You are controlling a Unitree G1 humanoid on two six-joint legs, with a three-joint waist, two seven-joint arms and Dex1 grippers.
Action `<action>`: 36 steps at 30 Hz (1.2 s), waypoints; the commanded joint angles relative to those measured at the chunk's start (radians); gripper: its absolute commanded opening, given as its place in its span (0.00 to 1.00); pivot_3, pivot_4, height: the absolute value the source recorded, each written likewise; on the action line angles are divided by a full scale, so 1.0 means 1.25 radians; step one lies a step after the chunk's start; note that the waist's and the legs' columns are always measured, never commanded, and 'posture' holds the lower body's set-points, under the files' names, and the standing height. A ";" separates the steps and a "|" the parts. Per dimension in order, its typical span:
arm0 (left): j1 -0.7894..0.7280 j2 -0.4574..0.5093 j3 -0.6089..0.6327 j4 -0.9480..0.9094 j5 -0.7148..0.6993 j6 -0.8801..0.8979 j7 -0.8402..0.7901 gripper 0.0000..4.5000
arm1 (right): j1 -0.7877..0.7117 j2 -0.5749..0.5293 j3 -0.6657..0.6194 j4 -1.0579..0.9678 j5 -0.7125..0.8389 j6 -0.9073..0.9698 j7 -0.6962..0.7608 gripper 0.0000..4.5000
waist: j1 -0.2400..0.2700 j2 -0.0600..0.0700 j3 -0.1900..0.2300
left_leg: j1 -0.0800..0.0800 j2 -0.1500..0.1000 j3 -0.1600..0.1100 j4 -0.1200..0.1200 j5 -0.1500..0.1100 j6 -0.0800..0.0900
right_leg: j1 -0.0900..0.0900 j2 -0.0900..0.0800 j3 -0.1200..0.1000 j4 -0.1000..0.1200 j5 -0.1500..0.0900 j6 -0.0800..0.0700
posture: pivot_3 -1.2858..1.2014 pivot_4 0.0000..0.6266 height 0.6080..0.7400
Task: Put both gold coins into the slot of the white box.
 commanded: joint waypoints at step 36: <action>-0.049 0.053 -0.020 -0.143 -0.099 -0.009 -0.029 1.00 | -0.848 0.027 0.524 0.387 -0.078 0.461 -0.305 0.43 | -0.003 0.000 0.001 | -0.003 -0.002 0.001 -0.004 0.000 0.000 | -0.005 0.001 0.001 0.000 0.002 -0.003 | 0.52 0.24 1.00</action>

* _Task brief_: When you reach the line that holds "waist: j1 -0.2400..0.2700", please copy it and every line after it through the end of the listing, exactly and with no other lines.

* _Output_:
waist: j1 -0.2400..0.2700 j2 -0.0600..0.0700 j3 -0.1900..0.2300
left_leg: j1 -0.0800..0.0800 j2 -0.1500..0.1000 j3 -0.1600..0.1100 j4 -0.1200..0.1200 j5 -0.1500..0.1100 j6 -0.0800..0.0900
right_leg: j1 -0.0900..0.0900 j2 -0.0900..0.0800 j3 -0.1200..0.1000 j4 -0.1000..0.1200 j5 -0.1500..0.0900 j6 -0.0800..0.0700
posture: pivot_3 -1.2858..1.2014 pivot_4 0.0000..0.6266 height 0.6080..0.7400
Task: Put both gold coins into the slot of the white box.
 commanded: joint waypoints at step 36: <action>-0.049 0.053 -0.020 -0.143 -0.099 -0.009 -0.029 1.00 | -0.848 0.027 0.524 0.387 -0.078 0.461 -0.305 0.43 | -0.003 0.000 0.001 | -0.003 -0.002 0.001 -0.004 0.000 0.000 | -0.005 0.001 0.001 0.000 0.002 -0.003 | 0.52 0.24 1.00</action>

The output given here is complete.